2) x^3>y x *x^2 >y (x^2 is always +ve)

x=4 y=1 x>y x=-1/2 y=-1/4 x<y insuffcieint

combine. x must be +ve and not <1 and >0 e.g x=1/4 y=1/3 (Statement 2 fails)

so x>y (any x>1 such that sqrt(x)>y)

C

Any other short cuts..

In GMAT universe, square roots are always positive.

Not quite.

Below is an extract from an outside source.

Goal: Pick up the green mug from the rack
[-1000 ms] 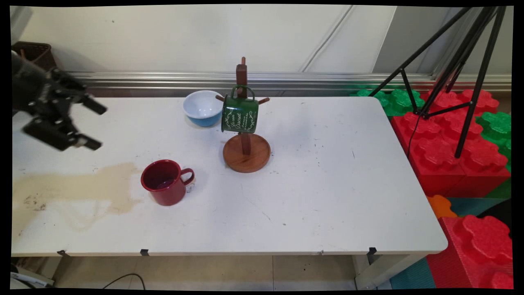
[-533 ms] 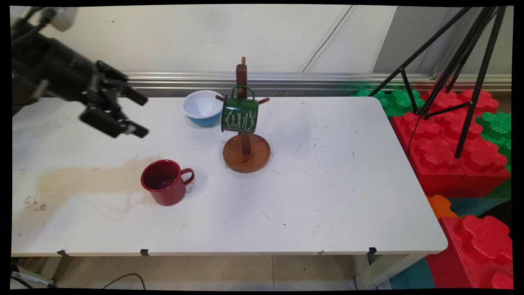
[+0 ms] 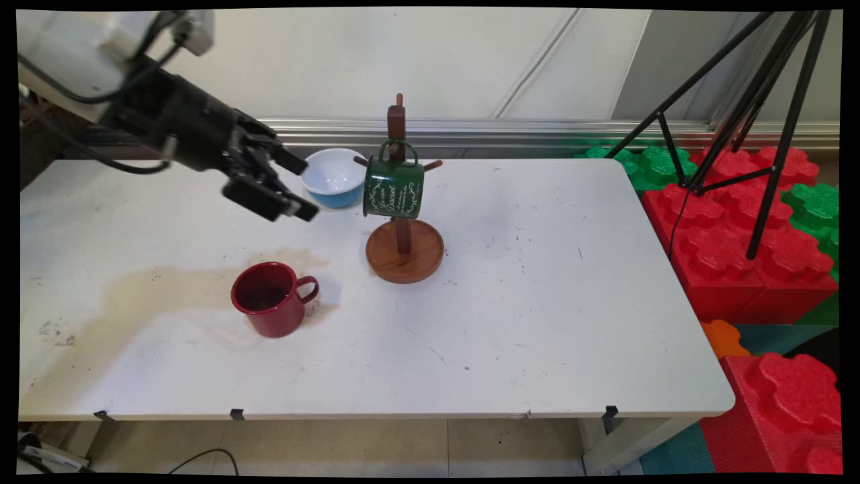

I dont need fraction values here. we know x > 0.

Taking your example, if x=1/4 then sqrt(x) = 1/2 or -1/2. To satisfy the statement 1 sqrt(x) > y, you need to account for all possible values of sqrt(x) and for that y has to be smaller than -1/2. So you have +ve x and -ve y. Thus sufficient.

Not quite. I dont need fraction values here. we know x > 0.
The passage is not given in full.